> _INSTRUCTIONS FOR THE TASK_: This exercise calls for the whole listing to be given again exactly, without images.

> _GIVEN INFORMATION_:
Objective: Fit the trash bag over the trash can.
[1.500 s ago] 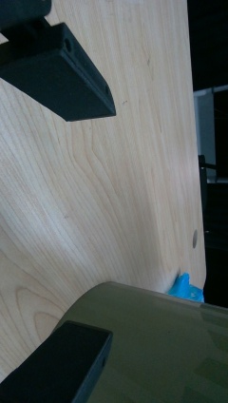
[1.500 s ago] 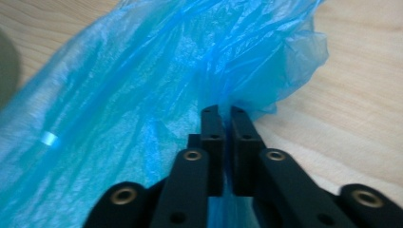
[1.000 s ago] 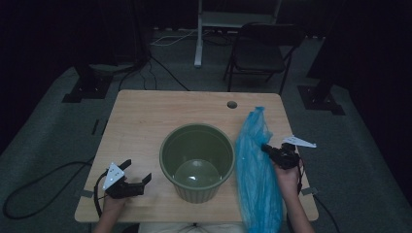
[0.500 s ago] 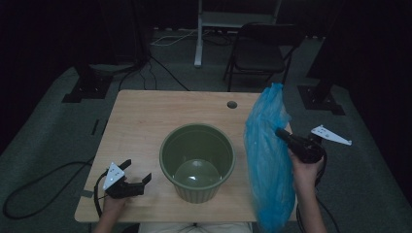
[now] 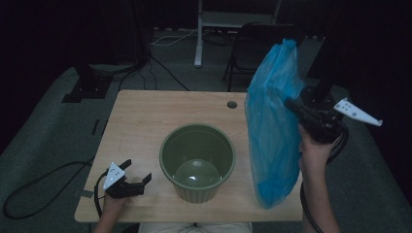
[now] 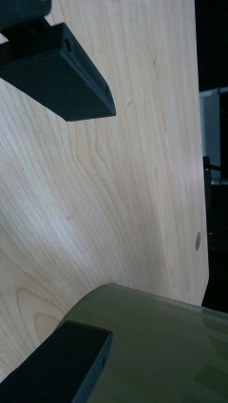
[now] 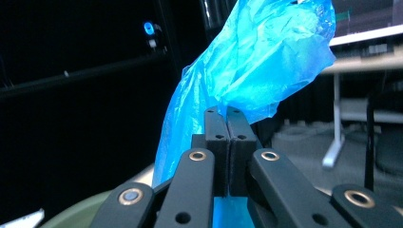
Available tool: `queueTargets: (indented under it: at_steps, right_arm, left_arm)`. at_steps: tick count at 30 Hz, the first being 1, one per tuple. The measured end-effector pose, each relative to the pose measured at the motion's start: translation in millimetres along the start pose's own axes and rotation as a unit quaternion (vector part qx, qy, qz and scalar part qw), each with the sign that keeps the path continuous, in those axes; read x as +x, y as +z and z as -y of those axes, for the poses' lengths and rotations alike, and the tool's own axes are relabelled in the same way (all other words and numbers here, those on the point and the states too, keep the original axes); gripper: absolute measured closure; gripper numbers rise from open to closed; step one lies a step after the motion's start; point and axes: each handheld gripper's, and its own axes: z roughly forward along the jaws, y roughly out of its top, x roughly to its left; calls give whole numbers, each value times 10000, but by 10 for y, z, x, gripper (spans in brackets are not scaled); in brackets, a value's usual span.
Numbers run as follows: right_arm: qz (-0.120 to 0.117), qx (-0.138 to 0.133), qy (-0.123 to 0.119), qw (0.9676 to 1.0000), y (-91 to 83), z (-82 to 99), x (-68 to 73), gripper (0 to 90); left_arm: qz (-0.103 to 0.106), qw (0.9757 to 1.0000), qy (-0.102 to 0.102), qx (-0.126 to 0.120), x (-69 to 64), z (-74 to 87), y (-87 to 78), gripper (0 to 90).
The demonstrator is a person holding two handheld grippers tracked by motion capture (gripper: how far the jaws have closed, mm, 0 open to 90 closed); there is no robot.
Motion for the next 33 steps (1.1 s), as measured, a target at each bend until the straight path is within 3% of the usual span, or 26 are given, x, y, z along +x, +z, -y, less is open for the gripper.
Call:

> _REPLY TO THE TASK_:
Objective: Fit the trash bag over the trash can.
[1.500 s ago] 
[1.500 s ago] 
[1.000 s ago] 
[0.500 s ago] 
[now] 
[now] 
[now] 
Available tool: `queueTargets: (indented under it: at_steps, right_arm, left_arm)`. at_steps: tick count at 30 Hz, the first being 1, one per tuple. The measured end-effector pose, each relative to the pose measured at the motion's start: translation in millimetres along the start pose's own axes and rotation as a unit quaternion (vector part qx, qy, qz and scalar part qw), each with the sign that keeps the path continuous, in those axes; read x as +x, y as +z and z as -y of those axes, for the poses' lengths and rotations alike, and the tool's own axes are relabelled in the same way (all other words and numbers here, those on the point and the states too, keep the original axes); gripper: absolute measured closure; gripper numbers rise from open to closed; step one lies a step after the motion's start; point and axes: each handheld gripper's, and its own axes: z roughly forward along the jaws, y roughly out of its top, x roughly to its left; calls give whole numbers, each value times 10000, but by 10 for y, z, x, gripper (spans in brackets are not scaled); in brackets, a value's usual span.
Numbers run as follows: right_arm: qz (-0.120 to 0.117), qx (-0.138 to 0.133), qy (-0.123 to 0.119), qw (0.9676 to 1.0000), y (-91 to 83), z (-82 to 99), x (-68 to 73), gripper (0 to 90); left_arm: qz (-0.103 to 0.106), qw (0.9757 to 1.0000), qy (-0.102 to 0.102), qx (-0.126 to 0.120), x (-69 to 64), z (-74 to 87), y (-87 to 78), gripper (0 to 90).
The demonstrator is a person holding two handheld grippers tracked by motion capture (gripper: how far the jaws have closed, mm, 0 open to 90 closed); there is no robot.
Motion for the next 33 steps (1.1 s), as measured, a target at each bend until the straight path is within 3% of the usual span, or 26 are given, x, y, z along +x, +z, -y, less is open for the gripper.
Call:

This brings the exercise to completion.